■ What to do:
Exactly as they appear below, repeat the lines from the one with "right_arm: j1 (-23" through the one with "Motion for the", and no others.

■ Data shown:
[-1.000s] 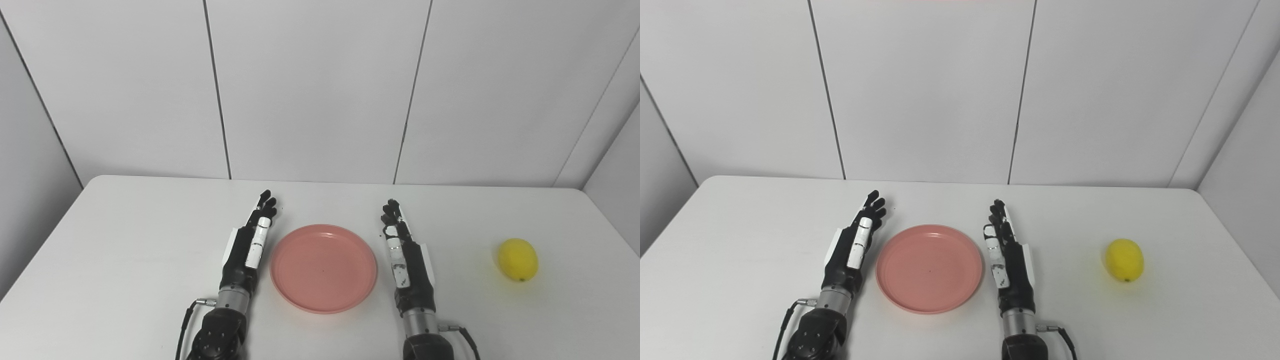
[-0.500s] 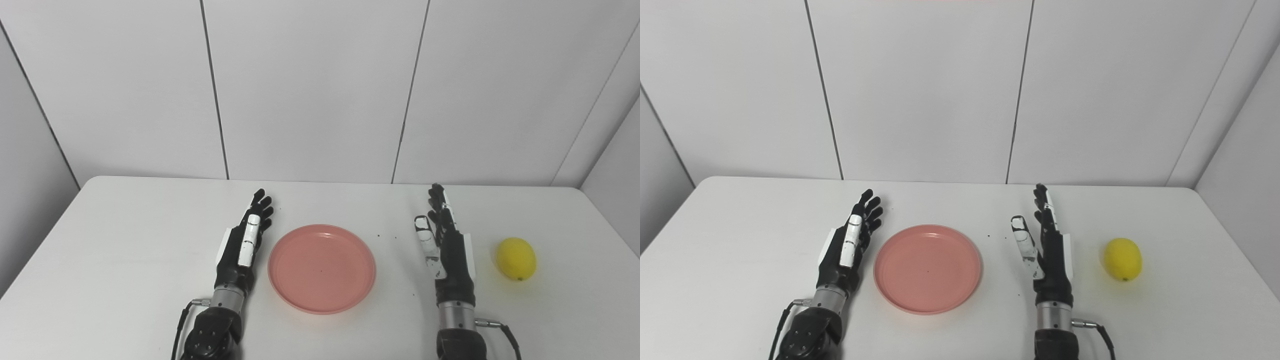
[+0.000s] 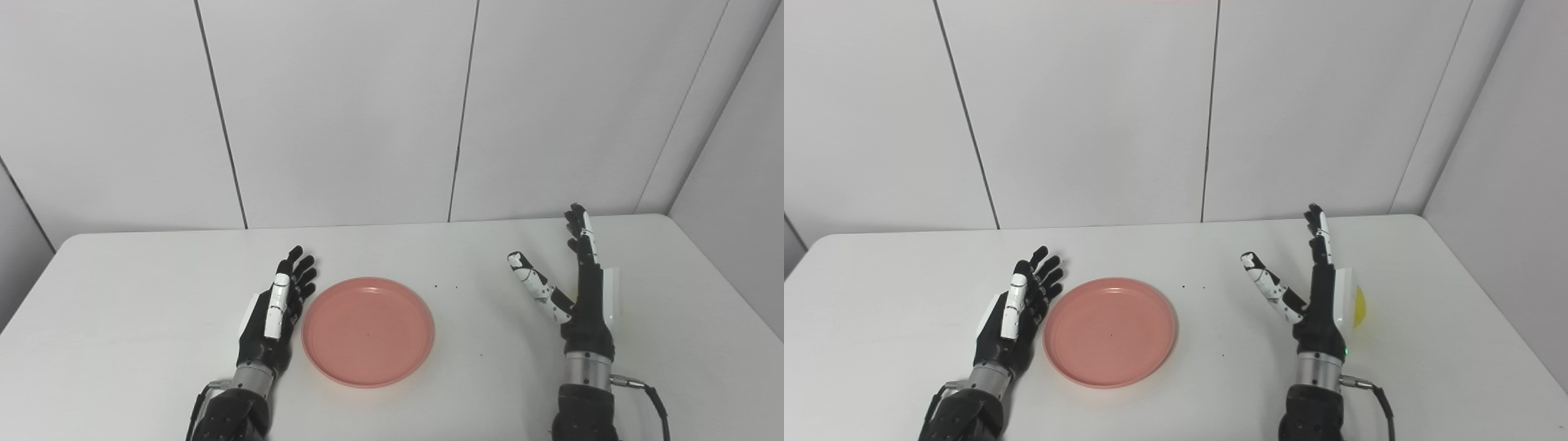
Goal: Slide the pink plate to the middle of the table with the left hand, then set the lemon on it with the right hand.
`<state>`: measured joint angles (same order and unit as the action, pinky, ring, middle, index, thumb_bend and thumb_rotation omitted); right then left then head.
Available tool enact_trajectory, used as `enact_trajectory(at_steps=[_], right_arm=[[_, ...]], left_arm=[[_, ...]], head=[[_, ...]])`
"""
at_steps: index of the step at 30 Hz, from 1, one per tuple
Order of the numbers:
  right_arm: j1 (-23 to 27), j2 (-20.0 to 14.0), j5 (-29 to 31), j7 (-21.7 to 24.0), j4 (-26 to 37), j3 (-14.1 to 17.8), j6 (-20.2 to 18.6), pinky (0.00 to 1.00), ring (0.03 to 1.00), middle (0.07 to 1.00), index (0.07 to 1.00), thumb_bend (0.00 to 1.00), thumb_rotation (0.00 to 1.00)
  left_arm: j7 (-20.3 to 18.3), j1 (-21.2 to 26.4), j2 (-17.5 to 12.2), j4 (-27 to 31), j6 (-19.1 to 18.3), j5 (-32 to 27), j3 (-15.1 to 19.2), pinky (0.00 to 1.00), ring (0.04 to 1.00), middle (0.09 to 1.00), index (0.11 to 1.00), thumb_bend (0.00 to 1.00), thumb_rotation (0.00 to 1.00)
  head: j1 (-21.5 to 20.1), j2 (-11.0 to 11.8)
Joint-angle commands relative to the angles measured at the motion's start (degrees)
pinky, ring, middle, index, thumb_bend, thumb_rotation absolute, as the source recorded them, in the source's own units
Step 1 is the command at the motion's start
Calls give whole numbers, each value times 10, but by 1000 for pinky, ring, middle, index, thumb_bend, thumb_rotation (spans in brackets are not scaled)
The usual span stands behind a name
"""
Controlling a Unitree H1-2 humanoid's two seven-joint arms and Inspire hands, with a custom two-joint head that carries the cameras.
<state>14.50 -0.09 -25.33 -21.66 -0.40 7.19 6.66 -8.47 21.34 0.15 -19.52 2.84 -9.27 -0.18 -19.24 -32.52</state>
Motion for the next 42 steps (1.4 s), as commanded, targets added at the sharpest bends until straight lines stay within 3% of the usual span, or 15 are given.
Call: enact_trajectory(at_steps=[1, 7, 10, 17, 21, 28, 38, 42], right_arm=[[14, -3, -17, -11, 26, -1, -12, 857, 886, 891, 915, 708, 451], [16, -4, -49, -39, 22, 1, -25, 842, 880, 884, 904, 757, 413], [19, 0, -68, -52, 18, -1, -37, 832, 879, 882, 902, 771, 398], [18, -1, -115, -77, 18, -7, -67, 814, 883, 894, 910, 773, 374], [18, -8, -133, -86, 23, 3, -100, 803, 888, 912, 922, 781, 372], [15, -17, -137, -82, 31, 16, -142, 804, 891, 916, 933, 802, 345], [11, -32, -122, -81, 13, 18, -159, 773, 887, 915, 935, 829, 267], [12, -35, -117, -73, 7, 20, -182, 764, 882, 910, 927, 833, 230]], left_arm=[[-5, -6, -9, 2, -15, 0, 2, 947, 942, 941, 953, 605, 1000], [-11, -5, -16, 2, -20, -9, 9, 951, 945, 945, 957, 599, 1000], [-23, -2, -22, -11, -4, -17, 15, 960, 951, 951, 964, 593, 1000], [-37, 4, -27, -33, 16, -25, 24, 963, 950, 949, 960, 600, 1000], [-39, 3, -29, -27, 8, -28, 26, 975, 953, 954, 965, 611, 1000], [-40, 3, -29, -25, 5, -27, 26, 986, 960, 961, 973, 614, 1000], [-49, 6, -29, -38, 16, -32, 30, 993, 968, 969, 979, 638, 1000], [-50, 6, -29, -39, 17, -29, 30, 994, 966, 966, 977, 643, 1000]], head=[[0, 0], [-36, 0], [-74, 4], [-80, 5], [-88, 3], [-92, 4], [-99, 7], [-100, 6]])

■ Solution:
  right_arm: j1 (-23 to 27), j2 (-20.0 to 14.0), j5 (-29 to 31), j7 (-21.7 to 24.0), j4 (-26 to 37), j3 (-14.1 to 17.8), j6 (-20.2 to 18.6), pinky (0.00 to 1.00), ring (0.03 to 1.00), middle (0.07 to 1.00), index (0.07 to 1.00), thumb_bend (0.00 to 1.00), thumb_rotation (0.00 to 1.00)
  left_arm: j7 (-20.3 to 18.3), j1 (-21.2 to 26.4), j2 (-17.5 to 12.2), j4 (-27 to 31), j6 (-19.1 to 18.3), j5 (-32 to 27), j3 (-15.1 to 19.2), pinky (0.00 to 1.00), ring (0.04 to 1.00), middle (0.09 to 1.00), index (0.11 to 1.00), thumb_bend (0.00 to 1.00), thumb_rotation (0.00 to 1.00)
  head: j1 (-21.5 to 20.1), j2 (-11.0 to 11.8)
Joint-angle commands relative to the angles measured at the motion's start (degrees)
pinky, ring, middle, index, thumb_bend, thumb_rotation absolute, as the source recorded them, in the source's own units
Step 1 is the command at the motion's start
Calls give whole numbers, each value times 10, but by 1000 for pinky, ring, middle, index, thumb_bend, thumb_rotation (spans in brackets are not scaled)
The usual span stands behind a name
"""
Controlling a Unitree H1-2 humanoid's two seven-joint arms and Inspire hands, with a custom two-joint head that carries the cameras.
<state>14.50 -0.09 -25.33 -21.66 -0.40 7.19 6.66 -8.47 21.34 0.15 -19.52 2.84 -9.27 -0.18 -19.24 -32.52</state>
Motion for the next 42 steps (1.4 s), as commanded, targets added at the sharpest bends until straight lines stay within 3% of the usual span, or 15 are given.

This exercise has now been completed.